- Leliwa coat of arms
- Born: 25 March 1797 Bromberg, German Empire
- Died: 17 September 1852 (aged 55) Smogulec, German Empire
- Other names: Józef Napoleon, Joseph Chapman, O'Brien
- Occupations: Insurgent, independence and national activist
- Known for: Creator of t1939)
- Spouse: Eleonora Czarnecka
- Children: Bogdan Hutten-Czapski
- Family: Leliva family
- Awards: Golden Cross of the Virtuti Militari

= Józef Napoleon Hutten-Czapski =

Polish activist and insurgent (1797–1852)
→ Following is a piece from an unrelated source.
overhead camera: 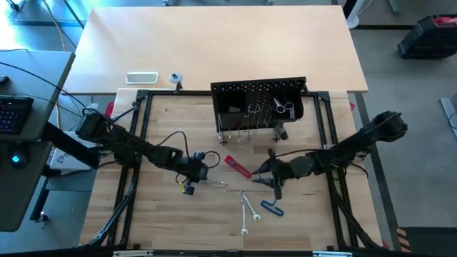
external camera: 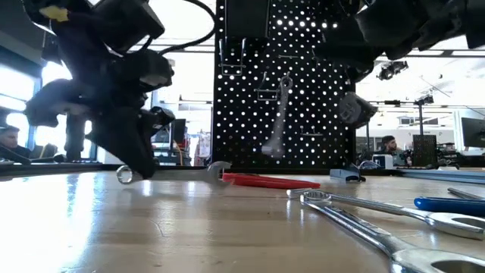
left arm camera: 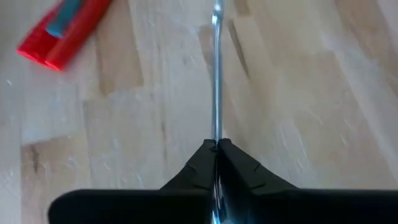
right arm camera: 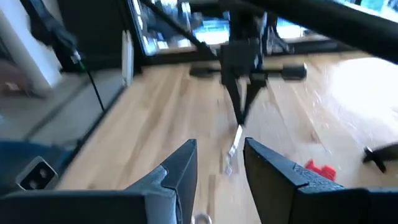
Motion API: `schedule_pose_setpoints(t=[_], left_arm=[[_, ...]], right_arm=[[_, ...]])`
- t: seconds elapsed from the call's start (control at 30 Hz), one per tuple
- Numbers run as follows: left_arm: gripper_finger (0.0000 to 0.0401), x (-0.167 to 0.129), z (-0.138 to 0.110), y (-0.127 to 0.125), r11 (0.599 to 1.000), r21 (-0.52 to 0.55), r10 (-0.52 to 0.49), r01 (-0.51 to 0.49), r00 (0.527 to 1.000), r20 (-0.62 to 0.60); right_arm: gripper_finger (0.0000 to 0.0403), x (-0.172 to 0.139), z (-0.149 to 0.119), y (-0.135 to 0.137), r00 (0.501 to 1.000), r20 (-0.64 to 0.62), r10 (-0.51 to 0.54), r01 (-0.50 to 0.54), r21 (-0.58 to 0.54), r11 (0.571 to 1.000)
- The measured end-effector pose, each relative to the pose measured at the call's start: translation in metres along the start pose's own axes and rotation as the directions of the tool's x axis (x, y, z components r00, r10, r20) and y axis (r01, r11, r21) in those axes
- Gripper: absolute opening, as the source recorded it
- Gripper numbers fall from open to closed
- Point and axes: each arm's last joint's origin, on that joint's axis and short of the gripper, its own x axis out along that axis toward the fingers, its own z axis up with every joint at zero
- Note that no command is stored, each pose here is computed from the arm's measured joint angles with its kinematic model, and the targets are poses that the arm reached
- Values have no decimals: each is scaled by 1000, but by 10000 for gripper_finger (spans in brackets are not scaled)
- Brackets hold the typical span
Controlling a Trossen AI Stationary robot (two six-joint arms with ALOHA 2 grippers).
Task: Hang tools onto peg board
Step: Hang the wrench on the peg board
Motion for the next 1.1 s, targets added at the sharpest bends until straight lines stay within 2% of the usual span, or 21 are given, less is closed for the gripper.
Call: schedule_pose_setpoints(t=[0.17,0.4,0.53,0.73,0.83,0.93,1.03,1.1], left_arm=[[2,-12,20,1,1000,7,-11,10,996,88],[3,-16,30,1,1000,13,-21,20,996,84],[2,-16,32,1,1000,18,-21,19,996,82],[1,-17,33,1,1000,20,-18,16,997,72],[2,-16,29,-1,999,21,-50,50,998,33],[24,-12,27,-8,997,28,-66,66,998,17],[67,-7,24,-17,996,49,-78,77,997,24],[102,-2,20,-21,998,52,-39,38,999,18]], right_arm=[[126,5,13,8,996,-70,-63,59,-63,996],[126,38,25,23,989,-122,-81,58,-177,982],[126,71,17,27,967,-230,-112,64,-206,977],[126,115,1,26,930,-346,-121,69,-159,985],[126,129,-6,26,915,-380,-131,77,-154,985],[126,137,-10,26,907,-397,-137,81,-155,985],[126,141,-12,25,910,-392,-135,81,-151,985],[126,142,-10,25,918,-375,-132,83,-143,986]])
Józef Napoleon Hutten-Czapski (1797-1852), from the Polish noble Leliwa family, was an insurgent during the November Uprising and an independence activist. He was the father of Bogdan Hutten-Czapski.

==Biography==
===Youth===
Józef Napoleon was born on 25 March 1797, in then Bromberg. He was the son of Kornelia née Plewińska and Józef Hutten-Czapski (1760-1810), a count and general in the Crown Army. He received his first education in Bromberg, then studied at the Piarists college in Warsaw, from where he graduated in 1815.

Designated in his father's will as the sole heir, at the latter's death in 1810, he felt into a dispute with his uncle Mikołaj Hutten-Czapski, who denied his rights to the inheritance. According to Józef's biography in the Polish Biographical Dictionary, certain indications could hint that Napoleon Hutten-Czapski was an illegitimate son recognized later by his father. As a result of the contention, Józef wound up as receiving only one of his father's farms ( or folwark) in Orłów near the then-Prussian city of Soldau. Furthermore, the Prussian authorities did not want to recognize his noble origins nor grant him the title of count. As a consequence, Józef Napoleon decided to sell his newly acquired folwark and moved back to the area of Bromberg. He ostentatiously called himself a "peasant" and from that moment on only used his confirmation name as a first name, i.e. Napoleon .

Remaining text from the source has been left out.